SUICIDIO, TRISTEZA EN SILENCIO
Al parecer, en las últimas décadas los seres humanos nos hemos ido sintiendo más solos, más exigidos, obligados a cumplir expectativas inalcanzables, retándonos en ambientes ferozmente competitivos. Lo cual ha colaborado a aumentar una de las tristezas de este mundo, me refiero al suicidio.
La misma Organización Mundial de la Salud (OMS) señala al suicido como un grave problema de salud pública, entre otras razones por cuánto afecta la pérdida a familias y amigos.
El Inegi nos dice que en 2016 ocurrieron 6 mil 291 muertes por suicidio. Es decir, 5.1 suicidios por cada 100 mil habitantes. Un tasa ligeramente menor a la registrada en 2015 y 2014.
Recientemente se presentó en España un estudio muy interesante, coordinado por el Instituto Hospital del Mar de Investigaciones Médicas, el cual señala que uno de cada diez universitarios ibéricos tiene ideas suicidas el primer año de carrera.

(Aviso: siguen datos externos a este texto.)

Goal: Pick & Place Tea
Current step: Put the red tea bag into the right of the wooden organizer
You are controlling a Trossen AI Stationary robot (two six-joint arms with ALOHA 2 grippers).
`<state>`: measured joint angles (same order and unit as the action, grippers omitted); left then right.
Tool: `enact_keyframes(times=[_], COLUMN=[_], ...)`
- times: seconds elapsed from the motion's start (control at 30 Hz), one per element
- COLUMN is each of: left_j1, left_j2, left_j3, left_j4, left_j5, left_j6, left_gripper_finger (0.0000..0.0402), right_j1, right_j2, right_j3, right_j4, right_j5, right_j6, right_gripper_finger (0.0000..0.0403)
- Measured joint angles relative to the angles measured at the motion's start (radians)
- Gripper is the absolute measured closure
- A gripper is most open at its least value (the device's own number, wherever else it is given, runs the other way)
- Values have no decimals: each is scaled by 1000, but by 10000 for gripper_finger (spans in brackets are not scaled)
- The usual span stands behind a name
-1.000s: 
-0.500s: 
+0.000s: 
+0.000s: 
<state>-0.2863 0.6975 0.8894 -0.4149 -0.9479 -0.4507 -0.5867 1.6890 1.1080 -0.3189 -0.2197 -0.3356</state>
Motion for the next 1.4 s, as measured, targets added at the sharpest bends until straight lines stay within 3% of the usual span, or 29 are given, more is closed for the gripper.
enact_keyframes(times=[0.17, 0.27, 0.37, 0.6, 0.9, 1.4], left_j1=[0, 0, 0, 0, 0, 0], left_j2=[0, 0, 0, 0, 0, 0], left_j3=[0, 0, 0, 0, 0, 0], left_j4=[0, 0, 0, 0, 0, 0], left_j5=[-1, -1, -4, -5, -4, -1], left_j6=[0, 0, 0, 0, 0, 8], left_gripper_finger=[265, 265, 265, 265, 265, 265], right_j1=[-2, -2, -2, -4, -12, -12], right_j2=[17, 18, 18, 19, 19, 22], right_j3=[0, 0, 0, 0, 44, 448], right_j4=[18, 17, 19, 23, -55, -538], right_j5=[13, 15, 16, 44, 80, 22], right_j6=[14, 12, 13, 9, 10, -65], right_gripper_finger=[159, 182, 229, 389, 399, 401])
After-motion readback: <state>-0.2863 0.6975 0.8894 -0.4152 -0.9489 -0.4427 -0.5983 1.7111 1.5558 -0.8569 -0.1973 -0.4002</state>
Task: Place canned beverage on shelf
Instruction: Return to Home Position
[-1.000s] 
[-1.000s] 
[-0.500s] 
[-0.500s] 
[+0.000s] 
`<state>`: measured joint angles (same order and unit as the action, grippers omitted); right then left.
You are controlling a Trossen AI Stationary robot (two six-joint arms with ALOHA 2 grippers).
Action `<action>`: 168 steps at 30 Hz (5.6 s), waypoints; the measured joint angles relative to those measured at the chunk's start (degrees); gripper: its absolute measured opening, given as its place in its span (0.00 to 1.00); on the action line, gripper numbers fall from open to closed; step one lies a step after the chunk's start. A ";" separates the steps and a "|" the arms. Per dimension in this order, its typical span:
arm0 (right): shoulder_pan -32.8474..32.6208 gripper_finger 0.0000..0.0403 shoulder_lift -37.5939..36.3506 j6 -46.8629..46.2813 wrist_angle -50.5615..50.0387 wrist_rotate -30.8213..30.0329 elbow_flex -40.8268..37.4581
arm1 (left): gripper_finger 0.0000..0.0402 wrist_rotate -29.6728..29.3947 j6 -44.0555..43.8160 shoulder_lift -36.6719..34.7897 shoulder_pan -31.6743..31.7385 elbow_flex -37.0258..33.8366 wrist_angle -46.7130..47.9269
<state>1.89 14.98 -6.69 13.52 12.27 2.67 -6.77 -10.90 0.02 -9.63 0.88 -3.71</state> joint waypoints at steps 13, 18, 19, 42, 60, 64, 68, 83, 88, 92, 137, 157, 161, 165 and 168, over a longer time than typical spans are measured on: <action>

Es entendible. Quienes lo hemos vivido comprendemos que, especialmente los primeros semestres de la universidad, implican una exigencia, cambios sociales y emocionales que generan grandes cargas de estrés.
Además, el ímpetu propio de la juventud también es un factor que influye la estabilidad emocional. Los jóvenes de 20 a 29 años presentan las tasas más altas de suicidios.
La misma estadística nos dice que es una etapa de la vida en la que especialmente influyen, entre otras circunstancias, los problemas familiares, amorosos, la depresión y la ansiedad, el abuso de alcohol y drogas. Ojo, mucho ojo con esos detonantes.
Los profesionales especializados en el suicidio también nos han mostrado que, por lo general, hay una evolución en las conductas que derivan en el suicidio.
Primero la desesperanza, que es pensar que en el futuro la vida se pondrá peor. Después, cierto tedio y una paulatina disminución del valor de la vida; es decir, cada vez importa menos morir.